Exercise

"Lack of activity destroys the good condition of every human being, while movement and methodical physical exercise save it and preserve it." -Plato

Movement is Life. Movement is a vital nutrient to your body, just as much as food, water, nerve supply or oxygen. Exercise is essential to not only achieving True Health, but a pain-free longer life. Some of the countless benefits of exercise include:

  • Builds muscle mass, preserves heart muscle in the elderly
  • Increases circulation of blood and lymph in the body
  • Relieves depression by relaxing your mind and puts you in the present
  • Improves immune function
  • Stimulates the activity of fat burning enzymes
  • Prevents hypertension, heart disease and hardening of the arteries
  • Relieves pain and increases mobility of joints
  • Lowers blood sugar in diabetics, reduces need for insulin
  • Strengthens the bones and helps prevent osteoporosis

Unfortunately, a typical day for most people includes sitting in the car on the way to work, sitting at a desk all day at work, sitting in front of the television at night, and then laying down to go to sleep. This inactivity is leading to our skyrocketing levels of obesity and preventable diseases. In order to adapt you need to spend more energy to maintain health.

What Type of Exercise is Best?

Any activity is better than no activity. Too many people think that if they don’t make it to the gym or set aside time for a 5-mile run, they can’t meet their exercise quota. Pure nonsense; after all, physical activity existed long before fitness clubs and fancy workout equipment did.  Add activity everywhere in your life, everyday – and remember, anything extra you can do is better than nothing. Park your car farther away. Take the stairs. Walk from work to lunch and back. Walk every chance you get. Pick up the leaves in your yard, clean the gutters, rake the grass, etc.  Take your dog for a jog; do push-ups with the kids; there are endless ways to stay active even during the busiest of days.

Chiropractic & Exercise

As your spine changes, you may notice strengths and weaknesses you were not aware of before you started receiving chiropractic care. Participate in exercises which strengthen your body, and avoid jarring activities which place harmful stress on your neck and spine.  Yoga and pilates are focused on your core and associate well with chiropractic care.

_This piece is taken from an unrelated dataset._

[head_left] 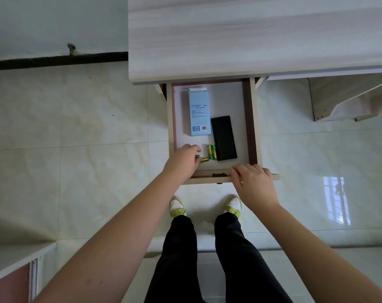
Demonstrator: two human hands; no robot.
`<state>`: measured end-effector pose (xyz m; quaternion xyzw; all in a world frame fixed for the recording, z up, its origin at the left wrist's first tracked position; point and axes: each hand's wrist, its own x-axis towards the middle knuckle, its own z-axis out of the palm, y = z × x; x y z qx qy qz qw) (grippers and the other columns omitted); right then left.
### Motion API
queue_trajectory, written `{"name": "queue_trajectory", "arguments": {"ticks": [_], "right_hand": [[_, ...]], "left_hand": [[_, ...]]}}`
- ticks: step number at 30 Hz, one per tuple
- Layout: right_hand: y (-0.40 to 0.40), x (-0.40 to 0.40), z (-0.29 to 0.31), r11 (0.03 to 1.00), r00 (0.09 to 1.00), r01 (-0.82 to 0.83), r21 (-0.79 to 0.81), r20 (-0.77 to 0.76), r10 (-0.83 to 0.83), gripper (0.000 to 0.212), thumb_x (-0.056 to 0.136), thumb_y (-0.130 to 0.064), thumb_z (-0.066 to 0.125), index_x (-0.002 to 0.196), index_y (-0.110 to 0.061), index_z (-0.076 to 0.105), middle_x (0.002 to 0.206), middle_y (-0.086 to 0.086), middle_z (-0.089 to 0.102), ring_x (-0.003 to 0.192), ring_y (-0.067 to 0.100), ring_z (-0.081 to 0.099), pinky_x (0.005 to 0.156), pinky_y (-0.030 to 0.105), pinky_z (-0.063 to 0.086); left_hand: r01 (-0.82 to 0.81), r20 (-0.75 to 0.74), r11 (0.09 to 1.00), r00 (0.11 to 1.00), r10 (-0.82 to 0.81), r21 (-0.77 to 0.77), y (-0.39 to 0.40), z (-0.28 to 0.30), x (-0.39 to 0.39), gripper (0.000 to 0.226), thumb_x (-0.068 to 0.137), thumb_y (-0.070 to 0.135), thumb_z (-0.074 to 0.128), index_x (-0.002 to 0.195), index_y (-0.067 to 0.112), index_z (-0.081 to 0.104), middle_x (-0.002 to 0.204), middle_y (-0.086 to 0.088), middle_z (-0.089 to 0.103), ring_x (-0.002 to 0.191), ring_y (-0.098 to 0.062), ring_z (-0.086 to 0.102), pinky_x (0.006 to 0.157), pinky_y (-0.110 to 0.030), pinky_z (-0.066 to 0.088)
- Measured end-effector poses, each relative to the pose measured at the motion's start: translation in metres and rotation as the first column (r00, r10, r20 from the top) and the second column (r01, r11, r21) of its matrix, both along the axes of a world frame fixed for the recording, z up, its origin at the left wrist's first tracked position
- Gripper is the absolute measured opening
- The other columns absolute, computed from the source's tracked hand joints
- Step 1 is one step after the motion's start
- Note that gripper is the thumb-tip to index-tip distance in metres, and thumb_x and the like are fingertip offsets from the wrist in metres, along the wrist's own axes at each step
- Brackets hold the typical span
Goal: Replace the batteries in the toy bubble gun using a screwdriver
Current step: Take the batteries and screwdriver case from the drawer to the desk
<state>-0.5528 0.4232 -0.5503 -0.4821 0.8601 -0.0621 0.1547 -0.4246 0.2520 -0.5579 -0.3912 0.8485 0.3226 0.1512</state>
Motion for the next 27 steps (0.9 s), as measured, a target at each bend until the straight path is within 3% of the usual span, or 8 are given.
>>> {"name": "queue_trajectory", "arguments": {"ticks": [3, 7, 11, 15, 19, 27], "right_hand": [[-0.002, -0.001, 0.000, 1.000, 1.000, 0.018, -0.026, 0.013, -0.018, 0.033, 0.092, -0.032, 0.039, 0.081, -0.019, 0.068, 0.072, -0.005, 0.066, 0.068, 0.023, 0.056, 0.071, 0.033, 0.041], [-0.004, -0.006, 0.000, 0.997, 0.996, 0.060, -0.048, 0.075, -0.056, 0.025, 0.091, -0.027, 0.045, 0.079, -0.018, 0.066, 0.069, -0.005, 0.064, 0.065, 0.023, 0.055, 0.069, 0.031, 0.037], [-0.009, -0.013, 0.000, 0.994, 0.981, 0.099, -0.050, 0.175, -0.089, 0.018, 0.094, -0.021, 0.052, 0.083, -0.016, 0.065, 0.068, -0.004, 0.059, 0.062, 0.020, 0.050, 0.065, 0.030, 0.041], [-0.016, -0.021, -0.001, 0.993, 0.974, 0.113, -0.032, 0.203, -0.104, 0.018, 0.095, -0.022, 0.052, 0.088, -0.014, 0.066, 0.068, -0.008, 0.050, 0.062, 0.017, 0.046, 0.062, 0.026, 0.036], [-0.027, -0.025, -0.005, 0.994, 0.964, 0.110, 0.003, 0.245, -0.107, 0.025, 0.098, -0.029, 0.047, 0.099, -0.016, 0.068, 0.078, -0.002, 0.063, 0.068, 0.015, 0.051, 0.064, 0.025, 0.042], [-0.060, -0.036, -0.012, 0.979, 0.934, 0.105, 0.174, 0.319, -0.157, 0.032, 0.100, -0.036, 0.039, 0.113, -0.019, 0.062, 0.091, 0.001, 0.066, 0.077, 0.017, 0.059, 0.069, 0.029, 0.053]], "left_hand": [[0.084, 0.127, 0.996, 0.988, -0.085, 0.016, -0.008, -0.023, -0.018, 0.043, 0.093, 0.023, 0.059, 0.135, 0.017, 0.050, 0.130, -0.008, 0.053, 0.109, -0.027, 0.056, 0.091, -0.038, 0.050], [0.228, 0.273, 0.974, 0.937, -0.219, -0.002, -0.013, -0.048, -0.027, 0.046, 0.089, 0.022, 0.064, 0.133, 0.019, 0.050, 0.126, -0.009, 0.052, 0.104, -0.026, 0.055, 0.082, -0.037, 0.052], [0.230, 0.268, 0.973, 0.937, -0.222, 0.002, -0.014, -0.060, -0.030, 0.048, 0.081, 0.029, 0.073, 0.123, 0.019, 0.051, 0.121, -0.008, 0.051, 0.106, -0.026, 0.051, 0.084, -0.041, 0.052], [0.246, 0.263, 0.969, 0.935, -0.239, 0.004, -0.014, -0.068, -0.032, 0.043, 0.083, 0.017, 0.070, 0.122, 0.017, 0.051, 0.119, -0.008, 0.051, 0.106, -0.027, 0.050, 0.083, -0.041, 0.052], [0.218, 0.283, 0.976, 0.935, -0.215, 0.021, -0.015, -0.071, -0.033, 0.036, 0.088, 0.005, 0.058, 0.123, 0.012, 0.053, 0.117, -0.012, 0.052, 0.105, -0.028, 0.052, 0.086, -0.040, 0.052], [0.151, 0.341, 0.988, 0.927, -0.156, 0.040, -0.015, -0.074, -0.036, 0.045, 0.087, 0.000, 0.059, 0.129, 0.006, 0.045, 0.119, -0.015, 0.052, 0.109, -0.031, 0.053, 0.087, -0.036, 0.048]]}}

In all forms of exercise, keep your neck in an upright position.  Avoid forward flexion of your neck, particularly during work-outs with weights, as this movement can reverse the proper forward curve in the neck, and therefore interfere with your adjustment (which aims to restore and maintain proper alignment).

Many activities in our culture, such as using computers, driving vehicles, and reading books, tend to subluxate the neck into a damaging position.  Make a habit of stretching your cervical spine “up and backward” several times per day.  Further specific home exercise may be advised for your particular case.

Sit-ups on an exercise ball are preferable to floor sit-ups, to avoid compression of your spinal joints, and to promote elongation and stretching of your spine. When doing any sort of low back exercise, avoid extending your spine backward beyond 180ْ . There is no need or purpose for your spine to be exerted beyond the normal standing posture (which is 180ْ ) and doing so can compress the joints of the lumbar vertebrae.

The 4 Components of a Complete Exercise Routine:

  1. Aerobic: Jogging, using an elliptical machine, and walking fast are all examples of aerobic exercise, which will increase the amount of oxygen in your blood and increase endorphins, which act as natural painkillers. Aerobic exercise also activates your immune system, helps your heart pump blood more efficiently, and increases your stamina over time.
  2. Strength Training: A strength training routine will ensure that you’re really optimizing the possible health benefits of a regular exercise program. You need enough repetitions to exhaust your muscles. The weight should be heavy enough that this can be done in fewer than 12 repetitions, yet light enough to do a minimum of four repetitions. It is also important NOT to exercise the same muscle groups every day. They need at least two days of rest to recover, repair and rebuild.
  3. Core Exercises: Your body has 29 core muscles located mostly in your back, abdomen and pelvis. This group of muscles provides the foundation for movement throughout your entire body, and strengthening them can help protect and support your back, make your spine and body less prone to injury and help you gain greater balance and stability. Pilates and yoga are great for strengthening your core muscles, as are specific exercises you can learn from a personal trainer. Core exercise should be simple, exercises you can do with very little equipment and in virtually any location.  Focusing on your breath and mindfulness along with increasing your flexibility is an important element of total fitness.
  4. Stretching: When stretching, avoid sudden twists, or movements beyond normal limits of motion, particularly in the neck.  Stretching to the end of your range of motion is encouraged.  If you hear an audible sound come from your spine during proper stretching, do not be alarmed.  However, under no circumstances should you attempt to “force” an audible sound by stretching of “cracking” any part of your spine.  Research has shown this type of activity to cause spinal damage, ligament laxity, and disc irritation.  Chiropractic adjustments specifically address subluxated vertebrae, while gross manipulations of the entire regions of the spinal column can aggravate vertebrae that are already subluxated.